Could you copy exactly the lines below from the one with "One rendered picture and" to the one with "The thing at", inclusive, leaving out any pictures?

*DATA IN THIS EXERCISE*:
• • • •

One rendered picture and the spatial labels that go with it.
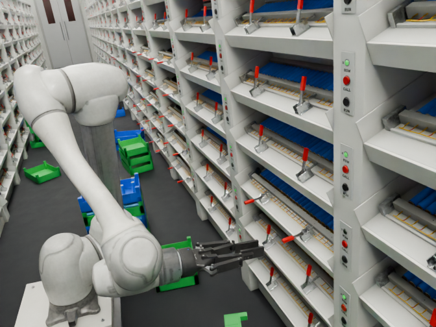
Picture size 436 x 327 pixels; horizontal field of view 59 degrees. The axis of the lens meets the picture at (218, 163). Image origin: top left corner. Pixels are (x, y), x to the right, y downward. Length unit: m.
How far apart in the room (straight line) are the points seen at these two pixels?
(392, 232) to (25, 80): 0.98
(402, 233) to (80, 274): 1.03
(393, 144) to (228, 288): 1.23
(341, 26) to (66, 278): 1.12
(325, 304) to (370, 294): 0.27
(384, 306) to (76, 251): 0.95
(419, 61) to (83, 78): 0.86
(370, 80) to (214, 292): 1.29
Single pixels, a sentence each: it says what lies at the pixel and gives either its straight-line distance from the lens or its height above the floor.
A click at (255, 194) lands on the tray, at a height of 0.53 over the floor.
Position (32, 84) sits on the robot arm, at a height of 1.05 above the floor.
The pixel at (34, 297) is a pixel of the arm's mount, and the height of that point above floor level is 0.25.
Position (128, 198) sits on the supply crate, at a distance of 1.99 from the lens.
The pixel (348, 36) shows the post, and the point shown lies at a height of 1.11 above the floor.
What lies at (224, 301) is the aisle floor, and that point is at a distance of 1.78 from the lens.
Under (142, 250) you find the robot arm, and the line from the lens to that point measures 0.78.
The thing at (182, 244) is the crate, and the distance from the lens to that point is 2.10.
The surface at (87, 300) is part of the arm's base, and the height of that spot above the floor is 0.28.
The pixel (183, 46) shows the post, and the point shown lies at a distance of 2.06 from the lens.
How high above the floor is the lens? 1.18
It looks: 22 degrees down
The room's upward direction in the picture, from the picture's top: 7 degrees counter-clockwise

• • • •

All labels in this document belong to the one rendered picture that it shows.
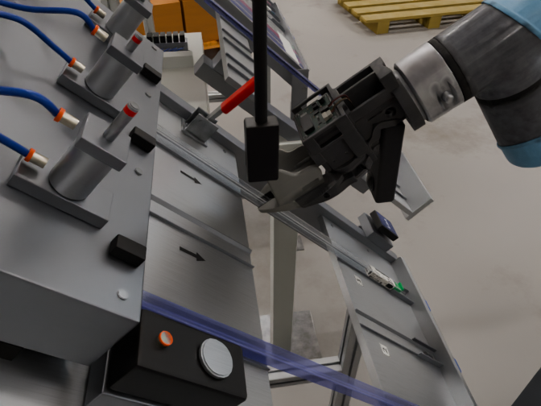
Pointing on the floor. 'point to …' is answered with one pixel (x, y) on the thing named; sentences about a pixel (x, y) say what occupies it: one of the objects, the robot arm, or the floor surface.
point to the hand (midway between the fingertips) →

• • • •

*EXERCISE SOLUTION*:
One rendered picture and the spatial labels that go with it.
Picture size 436 x 327 pixels; horizontal field of view 59 degrees. The axis of the lens meets the picture at (218, 163). Image origin: top left corner. Pixels are (x, y), x to the right, y downward. Length unit: m.
How far apart in the room (straight line) are the points seen at these two pixels?
(392, 232) to (25, 80): 0.98
(402, 233) to (80, 274): 1.03
(393, 144) to (228, 288): 1.23
(341, 26) to (66, 278): 1.12
(325, 304) to (370, 294): 0.27
(384, 306) to (76, 251): 0.95
(419, 61) to (83, 78): 0.86
(370, 80) to (214, 292): 1.29
Single pixels, a sentence each: it says what lies at the pixel and gives either its straight-line distance from the lens or its height above the floor.
A click at (255, 194) lands on the tray, at a height of 0.53 over the floor.
Position (32, 84) sits on the robot arm, at a height of 1.05 above the floor.
The pixel at (34, 297) is a pixel of the arm's mount, and the height of that point above floor level is 0.25.
Position (128, 198) sits on the supply crate, at a distance of 1.99 from the lens.
The pixel (348, 36) shows the post, and the point shown lies at a height of 1.11 above the floor.
What lies at (224, 301) is the aisle floor, and that point is at a distance of 1.78 from the lens.
Under (142, 250) you find the robot arm, and the line from the lens to that point measures 0.78.
The thing at (182, 244) is the crate, and the distance from the lens to that point is 2.10.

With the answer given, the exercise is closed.